**BRIEF:**
The answer is every line in the data below that contains the word "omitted".

Items from a dataset:
-.-.-

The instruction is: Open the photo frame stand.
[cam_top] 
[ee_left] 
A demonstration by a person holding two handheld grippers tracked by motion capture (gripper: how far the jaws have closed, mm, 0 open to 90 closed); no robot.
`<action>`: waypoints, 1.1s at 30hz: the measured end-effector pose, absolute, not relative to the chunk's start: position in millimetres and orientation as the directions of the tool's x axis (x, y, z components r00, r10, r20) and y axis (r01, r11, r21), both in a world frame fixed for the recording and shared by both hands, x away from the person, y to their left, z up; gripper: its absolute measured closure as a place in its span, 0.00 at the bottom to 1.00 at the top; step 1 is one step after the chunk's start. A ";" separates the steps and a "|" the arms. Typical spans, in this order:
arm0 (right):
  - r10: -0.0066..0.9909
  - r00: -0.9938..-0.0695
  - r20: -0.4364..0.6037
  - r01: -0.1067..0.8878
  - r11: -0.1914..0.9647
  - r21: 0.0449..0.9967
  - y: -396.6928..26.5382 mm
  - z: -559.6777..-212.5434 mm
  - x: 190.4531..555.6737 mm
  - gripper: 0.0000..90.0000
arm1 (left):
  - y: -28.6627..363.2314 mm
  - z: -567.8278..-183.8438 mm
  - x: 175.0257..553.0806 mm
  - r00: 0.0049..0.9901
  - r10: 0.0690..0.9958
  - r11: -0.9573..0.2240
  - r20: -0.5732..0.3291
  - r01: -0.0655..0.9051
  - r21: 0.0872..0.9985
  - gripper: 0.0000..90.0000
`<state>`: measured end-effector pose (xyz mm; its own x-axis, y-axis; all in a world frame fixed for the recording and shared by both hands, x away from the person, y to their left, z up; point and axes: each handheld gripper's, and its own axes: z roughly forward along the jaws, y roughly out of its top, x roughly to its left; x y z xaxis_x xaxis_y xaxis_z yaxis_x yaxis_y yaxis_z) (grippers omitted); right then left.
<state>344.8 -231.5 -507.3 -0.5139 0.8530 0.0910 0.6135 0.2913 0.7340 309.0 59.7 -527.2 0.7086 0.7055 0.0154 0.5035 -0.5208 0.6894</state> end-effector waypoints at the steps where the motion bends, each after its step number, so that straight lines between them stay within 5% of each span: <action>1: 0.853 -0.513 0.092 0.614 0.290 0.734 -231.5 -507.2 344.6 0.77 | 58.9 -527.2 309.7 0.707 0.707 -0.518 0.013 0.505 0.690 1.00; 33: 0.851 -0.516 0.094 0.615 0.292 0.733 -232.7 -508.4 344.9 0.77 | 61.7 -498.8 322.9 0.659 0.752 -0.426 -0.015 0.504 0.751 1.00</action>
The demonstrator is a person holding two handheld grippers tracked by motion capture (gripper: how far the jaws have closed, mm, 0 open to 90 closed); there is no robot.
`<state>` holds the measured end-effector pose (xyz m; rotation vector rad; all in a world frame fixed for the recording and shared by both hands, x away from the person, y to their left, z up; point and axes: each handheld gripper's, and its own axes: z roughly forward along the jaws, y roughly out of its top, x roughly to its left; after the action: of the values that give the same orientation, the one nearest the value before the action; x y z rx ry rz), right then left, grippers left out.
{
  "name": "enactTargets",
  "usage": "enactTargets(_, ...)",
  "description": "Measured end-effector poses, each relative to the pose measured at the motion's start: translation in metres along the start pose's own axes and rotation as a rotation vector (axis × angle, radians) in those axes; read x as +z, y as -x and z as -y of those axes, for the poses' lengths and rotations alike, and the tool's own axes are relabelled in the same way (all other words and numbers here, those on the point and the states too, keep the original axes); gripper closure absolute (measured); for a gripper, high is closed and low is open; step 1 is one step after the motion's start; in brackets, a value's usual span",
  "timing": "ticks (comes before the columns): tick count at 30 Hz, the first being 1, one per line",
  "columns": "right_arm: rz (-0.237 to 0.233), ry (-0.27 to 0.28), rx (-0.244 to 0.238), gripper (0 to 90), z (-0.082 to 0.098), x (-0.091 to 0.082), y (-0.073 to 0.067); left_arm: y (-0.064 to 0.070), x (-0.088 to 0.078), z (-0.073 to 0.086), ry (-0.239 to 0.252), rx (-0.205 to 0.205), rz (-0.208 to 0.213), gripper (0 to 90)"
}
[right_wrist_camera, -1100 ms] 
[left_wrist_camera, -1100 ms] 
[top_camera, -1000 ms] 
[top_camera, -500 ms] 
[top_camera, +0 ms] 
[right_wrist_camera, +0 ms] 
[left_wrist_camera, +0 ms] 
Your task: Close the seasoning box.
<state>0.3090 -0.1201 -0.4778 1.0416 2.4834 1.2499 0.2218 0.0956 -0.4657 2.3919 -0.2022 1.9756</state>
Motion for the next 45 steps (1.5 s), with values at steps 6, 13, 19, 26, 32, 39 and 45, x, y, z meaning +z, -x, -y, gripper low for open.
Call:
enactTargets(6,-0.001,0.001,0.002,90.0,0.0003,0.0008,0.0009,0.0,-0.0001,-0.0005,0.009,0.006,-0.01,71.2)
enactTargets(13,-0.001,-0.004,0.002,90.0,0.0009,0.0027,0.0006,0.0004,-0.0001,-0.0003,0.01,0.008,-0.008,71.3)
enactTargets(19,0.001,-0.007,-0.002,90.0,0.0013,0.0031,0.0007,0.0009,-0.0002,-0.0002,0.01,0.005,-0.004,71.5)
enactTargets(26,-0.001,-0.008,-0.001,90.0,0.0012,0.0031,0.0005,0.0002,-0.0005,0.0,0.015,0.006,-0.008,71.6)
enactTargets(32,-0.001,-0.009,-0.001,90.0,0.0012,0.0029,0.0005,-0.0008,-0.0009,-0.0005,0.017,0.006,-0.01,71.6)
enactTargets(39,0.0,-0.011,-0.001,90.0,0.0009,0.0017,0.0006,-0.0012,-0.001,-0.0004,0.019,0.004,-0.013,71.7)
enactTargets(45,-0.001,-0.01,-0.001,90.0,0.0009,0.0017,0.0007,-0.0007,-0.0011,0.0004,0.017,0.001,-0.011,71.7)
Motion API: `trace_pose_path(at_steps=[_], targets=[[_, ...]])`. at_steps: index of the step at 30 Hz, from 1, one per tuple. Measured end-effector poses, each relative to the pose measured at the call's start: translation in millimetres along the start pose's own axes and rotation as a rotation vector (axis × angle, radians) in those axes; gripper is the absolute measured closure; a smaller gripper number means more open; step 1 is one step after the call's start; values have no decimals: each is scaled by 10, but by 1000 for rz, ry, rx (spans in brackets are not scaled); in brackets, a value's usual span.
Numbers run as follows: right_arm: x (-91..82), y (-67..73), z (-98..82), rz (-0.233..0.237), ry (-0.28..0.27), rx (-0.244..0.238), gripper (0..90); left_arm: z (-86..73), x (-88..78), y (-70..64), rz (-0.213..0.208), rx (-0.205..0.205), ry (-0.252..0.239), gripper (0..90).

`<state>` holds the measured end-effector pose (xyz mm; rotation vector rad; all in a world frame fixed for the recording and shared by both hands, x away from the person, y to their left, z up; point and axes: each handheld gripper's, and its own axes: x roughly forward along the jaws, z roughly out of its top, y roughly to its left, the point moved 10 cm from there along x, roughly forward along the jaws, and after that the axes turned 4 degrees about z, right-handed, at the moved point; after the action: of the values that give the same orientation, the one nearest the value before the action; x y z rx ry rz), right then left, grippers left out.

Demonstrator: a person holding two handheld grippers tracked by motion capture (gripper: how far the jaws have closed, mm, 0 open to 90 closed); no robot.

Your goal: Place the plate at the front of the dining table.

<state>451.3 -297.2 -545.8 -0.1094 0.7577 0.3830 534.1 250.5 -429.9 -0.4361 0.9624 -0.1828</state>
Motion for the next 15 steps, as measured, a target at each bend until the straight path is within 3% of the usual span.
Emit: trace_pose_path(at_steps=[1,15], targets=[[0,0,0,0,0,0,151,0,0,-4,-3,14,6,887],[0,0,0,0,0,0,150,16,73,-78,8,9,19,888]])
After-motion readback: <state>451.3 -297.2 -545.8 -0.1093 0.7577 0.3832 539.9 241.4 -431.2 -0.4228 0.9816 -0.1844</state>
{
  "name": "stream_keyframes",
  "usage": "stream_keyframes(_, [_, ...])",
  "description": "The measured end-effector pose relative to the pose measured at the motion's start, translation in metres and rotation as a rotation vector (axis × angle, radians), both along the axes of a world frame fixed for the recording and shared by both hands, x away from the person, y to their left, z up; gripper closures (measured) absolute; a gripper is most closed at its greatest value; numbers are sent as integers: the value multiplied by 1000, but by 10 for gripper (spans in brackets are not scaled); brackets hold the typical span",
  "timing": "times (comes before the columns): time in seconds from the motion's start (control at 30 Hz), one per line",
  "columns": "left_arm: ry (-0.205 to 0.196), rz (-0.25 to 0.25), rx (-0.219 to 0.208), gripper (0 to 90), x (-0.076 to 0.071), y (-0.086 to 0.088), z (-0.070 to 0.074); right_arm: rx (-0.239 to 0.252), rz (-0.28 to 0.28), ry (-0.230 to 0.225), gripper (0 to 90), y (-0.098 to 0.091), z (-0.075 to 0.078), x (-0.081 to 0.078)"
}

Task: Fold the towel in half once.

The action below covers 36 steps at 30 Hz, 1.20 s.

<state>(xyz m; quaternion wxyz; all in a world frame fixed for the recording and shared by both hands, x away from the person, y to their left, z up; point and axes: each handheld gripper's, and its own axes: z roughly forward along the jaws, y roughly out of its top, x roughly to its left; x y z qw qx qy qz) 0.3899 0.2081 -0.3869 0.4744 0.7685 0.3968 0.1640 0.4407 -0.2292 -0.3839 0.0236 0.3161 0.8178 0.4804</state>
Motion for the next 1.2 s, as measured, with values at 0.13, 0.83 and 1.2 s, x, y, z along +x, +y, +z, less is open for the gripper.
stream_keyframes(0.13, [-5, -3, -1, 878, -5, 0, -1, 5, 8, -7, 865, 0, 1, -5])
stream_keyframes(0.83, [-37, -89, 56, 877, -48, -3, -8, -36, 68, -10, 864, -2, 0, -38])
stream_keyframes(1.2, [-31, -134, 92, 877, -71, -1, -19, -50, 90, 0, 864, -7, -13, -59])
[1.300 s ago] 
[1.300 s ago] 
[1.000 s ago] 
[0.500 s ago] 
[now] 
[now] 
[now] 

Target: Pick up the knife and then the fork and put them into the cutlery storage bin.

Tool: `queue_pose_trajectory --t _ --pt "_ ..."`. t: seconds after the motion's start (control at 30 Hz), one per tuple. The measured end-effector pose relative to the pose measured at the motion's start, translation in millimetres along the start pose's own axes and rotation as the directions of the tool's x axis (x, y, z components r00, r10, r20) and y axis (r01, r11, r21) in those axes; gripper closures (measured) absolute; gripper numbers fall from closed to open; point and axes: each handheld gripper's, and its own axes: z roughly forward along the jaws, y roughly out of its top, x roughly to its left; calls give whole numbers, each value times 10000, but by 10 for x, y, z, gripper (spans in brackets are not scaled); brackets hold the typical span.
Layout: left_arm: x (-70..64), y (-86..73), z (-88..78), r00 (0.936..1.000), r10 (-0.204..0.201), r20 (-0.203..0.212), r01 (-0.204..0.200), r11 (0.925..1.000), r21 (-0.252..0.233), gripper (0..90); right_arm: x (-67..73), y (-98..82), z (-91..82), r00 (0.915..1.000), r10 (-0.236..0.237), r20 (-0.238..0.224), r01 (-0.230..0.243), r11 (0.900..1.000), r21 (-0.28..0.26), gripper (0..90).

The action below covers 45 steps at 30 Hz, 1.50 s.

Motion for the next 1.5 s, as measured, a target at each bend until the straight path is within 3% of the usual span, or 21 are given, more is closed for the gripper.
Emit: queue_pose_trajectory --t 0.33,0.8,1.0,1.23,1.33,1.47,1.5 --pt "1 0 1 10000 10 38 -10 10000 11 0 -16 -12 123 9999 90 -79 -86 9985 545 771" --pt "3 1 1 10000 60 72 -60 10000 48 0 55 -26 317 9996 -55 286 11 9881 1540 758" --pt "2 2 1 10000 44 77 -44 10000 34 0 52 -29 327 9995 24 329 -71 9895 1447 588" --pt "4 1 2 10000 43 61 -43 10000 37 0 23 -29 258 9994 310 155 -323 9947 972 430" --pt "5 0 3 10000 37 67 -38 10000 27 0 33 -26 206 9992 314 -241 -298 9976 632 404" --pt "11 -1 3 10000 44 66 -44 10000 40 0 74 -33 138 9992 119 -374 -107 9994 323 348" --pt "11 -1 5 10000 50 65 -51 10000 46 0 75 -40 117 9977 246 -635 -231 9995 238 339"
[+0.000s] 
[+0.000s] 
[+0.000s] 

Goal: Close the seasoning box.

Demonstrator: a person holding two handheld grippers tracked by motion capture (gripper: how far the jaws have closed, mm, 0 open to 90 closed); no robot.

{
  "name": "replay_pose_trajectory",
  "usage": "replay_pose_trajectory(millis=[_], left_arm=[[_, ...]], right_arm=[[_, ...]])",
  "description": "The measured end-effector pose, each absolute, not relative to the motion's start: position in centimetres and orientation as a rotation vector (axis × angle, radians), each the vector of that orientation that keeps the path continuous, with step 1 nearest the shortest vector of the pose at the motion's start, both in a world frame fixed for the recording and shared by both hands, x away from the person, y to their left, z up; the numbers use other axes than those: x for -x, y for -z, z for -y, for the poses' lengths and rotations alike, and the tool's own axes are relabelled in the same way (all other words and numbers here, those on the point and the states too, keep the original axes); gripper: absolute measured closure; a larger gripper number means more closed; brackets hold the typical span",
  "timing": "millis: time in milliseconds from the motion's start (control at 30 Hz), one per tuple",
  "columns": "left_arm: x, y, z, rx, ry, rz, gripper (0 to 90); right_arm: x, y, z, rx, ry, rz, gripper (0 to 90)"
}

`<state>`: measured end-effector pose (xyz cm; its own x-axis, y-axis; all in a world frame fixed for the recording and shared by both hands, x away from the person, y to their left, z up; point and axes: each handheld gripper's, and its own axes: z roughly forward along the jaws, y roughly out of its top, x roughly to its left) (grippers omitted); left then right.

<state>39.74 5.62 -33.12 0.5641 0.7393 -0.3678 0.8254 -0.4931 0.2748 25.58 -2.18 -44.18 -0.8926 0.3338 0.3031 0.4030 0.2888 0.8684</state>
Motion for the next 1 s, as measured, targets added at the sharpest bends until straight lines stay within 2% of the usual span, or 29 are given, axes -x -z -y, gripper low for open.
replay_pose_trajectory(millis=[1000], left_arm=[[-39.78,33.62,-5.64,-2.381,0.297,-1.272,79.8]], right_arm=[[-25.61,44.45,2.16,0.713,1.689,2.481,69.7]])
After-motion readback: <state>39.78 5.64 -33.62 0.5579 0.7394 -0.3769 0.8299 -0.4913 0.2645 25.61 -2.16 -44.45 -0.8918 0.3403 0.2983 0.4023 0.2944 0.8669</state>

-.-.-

**WRITTEN ANSWER:**
`<state>`: measured end-effector pose (xyz mm; its own x-axis, y-axis; all in a world frame fixed for the recording and shared by both hands, x away from the person, y to their left, z up; point and axes: each handheld gripper's, and its own axes: z roughly forward along the jaws, y roughly out of its top, x roughly to its left; x y z xaxis_x xaxis_y xaxis_z yaxis_x yaxis_y yaxis_z) (grippers omitted); right then left.
`<state>`: measured end-effector pose (xyz cm; its own x-axis, y-axis; all in a world frame fixed for the recording and shared by both hands, x away from the person, y to their left, z up; point and axes: each handheld gripper's, and its own axes: z roughly forward along the jaws, y roughly out of its top, x roughly to its left) (grippers omitted); left then right.

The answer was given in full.